A few years ago, Ma says, institutional investors approached climate change and diverse investing opportunities as strategies “squarely within the impact bucket,” but both issues have recently received increased priority from investors.
Climate-tech, a technology sector that includes both physical assets and computer software seeking to improve the efficiency and pollution of various parts of the economy, is an area of growing interest among venture investors. While capital invested in climate-tech opportunities represented only 6 percent of all venture funding in 2018, according to a report from financial services firm PwC, annual investments grew from $418 million in 2018 to $16.3 billion in 2019.
“Our view is that these will be critical pieces and components for growth for a lot of our institutional portfolios,” Ma says.
“There’s a lot of innovation and development that needs to happen. Climate-tech includes massive industries.”
Mario Garcia, a co-founder of Substance Power & Mobility, a Los Angeles-based start-up that has raised $40,000 in initial funding so far and is developing batteries for specialized electric vehicles used at manufacturing plants, says his company is planning to approach the venture community with two strategies in mind.

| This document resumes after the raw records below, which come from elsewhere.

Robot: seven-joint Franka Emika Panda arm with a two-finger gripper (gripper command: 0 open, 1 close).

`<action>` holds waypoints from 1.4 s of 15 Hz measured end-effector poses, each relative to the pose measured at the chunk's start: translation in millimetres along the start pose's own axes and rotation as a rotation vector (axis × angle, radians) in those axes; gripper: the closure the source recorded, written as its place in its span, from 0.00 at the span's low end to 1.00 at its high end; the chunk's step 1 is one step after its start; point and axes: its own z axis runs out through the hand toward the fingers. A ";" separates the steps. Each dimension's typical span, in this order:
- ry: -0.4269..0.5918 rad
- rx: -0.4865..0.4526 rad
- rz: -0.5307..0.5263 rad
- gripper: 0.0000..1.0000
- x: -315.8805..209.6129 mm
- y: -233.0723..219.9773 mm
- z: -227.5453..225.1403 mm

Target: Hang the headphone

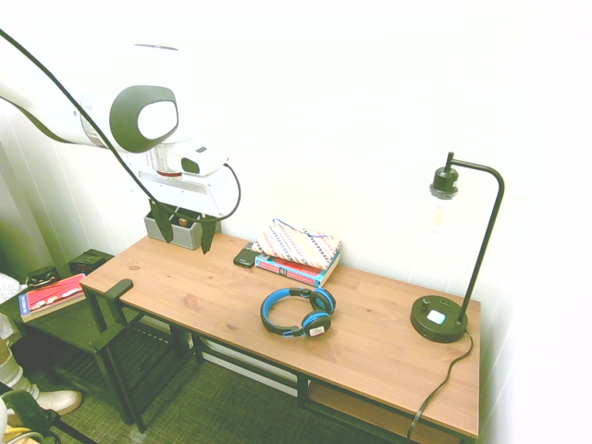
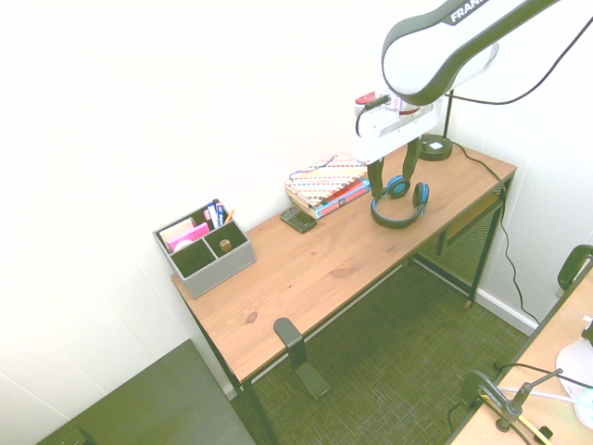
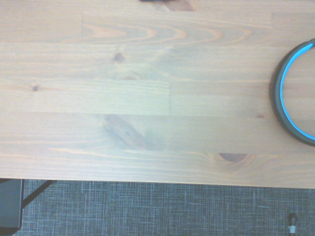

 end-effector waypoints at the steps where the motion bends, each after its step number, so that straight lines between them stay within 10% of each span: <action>1: 0.000 -0.001 0.001 0.00 0.0 0.0 0.5; 21: 0.164 -0.088 -0.003 0.00 130.8 -54.3 202.4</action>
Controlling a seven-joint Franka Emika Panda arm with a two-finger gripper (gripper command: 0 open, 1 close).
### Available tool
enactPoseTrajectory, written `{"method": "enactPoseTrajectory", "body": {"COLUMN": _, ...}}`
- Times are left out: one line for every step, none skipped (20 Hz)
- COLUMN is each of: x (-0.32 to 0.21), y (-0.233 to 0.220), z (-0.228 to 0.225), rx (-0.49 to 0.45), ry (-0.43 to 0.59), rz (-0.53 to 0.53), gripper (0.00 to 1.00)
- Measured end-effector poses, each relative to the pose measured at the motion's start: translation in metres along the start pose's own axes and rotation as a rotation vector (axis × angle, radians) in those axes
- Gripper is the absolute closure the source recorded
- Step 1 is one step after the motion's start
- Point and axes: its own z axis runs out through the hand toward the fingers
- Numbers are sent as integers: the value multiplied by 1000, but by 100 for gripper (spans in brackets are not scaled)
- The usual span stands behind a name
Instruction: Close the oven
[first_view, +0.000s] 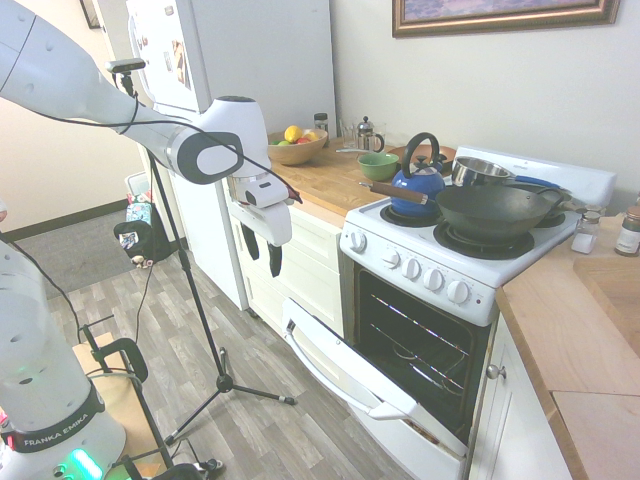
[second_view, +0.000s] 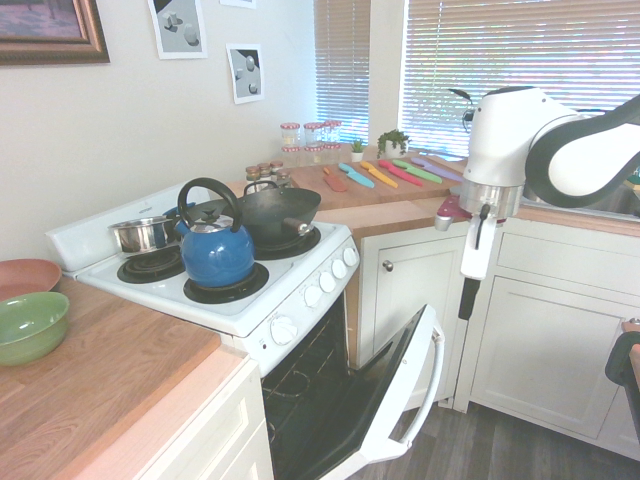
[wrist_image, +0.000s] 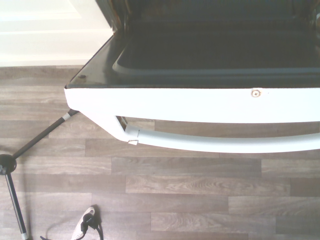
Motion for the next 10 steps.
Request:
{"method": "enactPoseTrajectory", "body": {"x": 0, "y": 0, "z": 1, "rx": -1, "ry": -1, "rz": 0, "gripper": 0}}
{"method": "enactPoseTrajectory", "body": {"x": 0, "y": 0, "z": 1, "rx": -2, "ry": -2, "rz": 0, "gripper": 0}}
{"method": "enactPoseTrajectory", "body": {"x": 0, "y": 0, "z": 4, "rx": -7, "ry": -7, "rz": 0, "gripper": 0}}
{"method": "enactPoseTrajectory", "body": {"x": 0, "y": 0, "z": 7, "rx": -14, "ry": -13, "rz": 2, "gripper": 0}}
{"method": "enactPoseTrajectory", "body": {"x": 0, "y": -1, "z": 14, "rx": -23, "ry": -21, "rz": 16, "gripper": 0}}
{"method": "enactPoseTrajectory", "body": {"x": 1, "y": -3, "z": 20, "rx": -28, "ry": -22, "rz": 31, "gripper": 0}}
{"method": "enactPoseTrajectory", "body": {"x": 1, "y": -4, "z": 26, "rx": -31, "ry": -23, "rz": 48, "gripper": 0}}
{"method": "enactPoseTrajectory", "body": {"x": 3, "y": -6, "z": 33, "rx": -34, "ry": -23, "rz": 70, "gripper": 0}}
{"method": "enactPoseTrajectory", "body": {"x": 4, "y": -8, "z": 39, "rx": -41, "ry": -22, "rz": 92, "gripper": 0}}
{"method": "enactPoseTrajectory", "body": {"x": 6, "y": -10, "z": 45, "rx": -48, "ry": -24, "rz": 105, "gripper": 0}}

He and his team have identified potential investors and separated them into two categories based on the type of incentive which is likely motivating them. One list of investors will receive a pitch from Substance that covers all of the profit and revenue generation that the start-up believes it will create. The other set of investors will receive a pitch “driven by social impact” about how Substance can help fight climate change.
“We’re sending the right pitch to the right people,” Garcia says. “We have a story for both of them.”
An extra push
To underscore the market opportunity that investing in lower income communities present, Montoya says investors should look at “the base of the pyramid” where there is strength in numbers.
“Those customers may not pay $100 for a product or service, but a lot of people may pay $50,” Montoya offers as an example. “You help marginalized communities with smaller dollars, but with large volumes. I’m not sure investors are understanding that.”
As she continues seeking growth capital for Agtools, Montoya says she still can’t help but feel frustrated when another agriculture-focused start-up, led by a non-diverse team, raises millions of dollars without even having a product in market.
Then when she thinks about when she has put her opportunity in front of investors and been overlooked, she responds: “I just have to ignore them. I’m going to spend too much energy trying to convince some of these guys.”
Montoya adds that there’s an additional benefit beyond the financial argument about what diverse-owned start-ups bring to the fight against climate change. She says that, because these companies work hard to secure funding, they tend to “go the extra mile” in building their businesses.
“The entrepreneurial spirit is so beautiful in our communities, and that spills into the work that we do,” Montoya says. “We just have a little bit of an extra push to do more.”
This article first appeared in affiliate title Venture Capital Journal.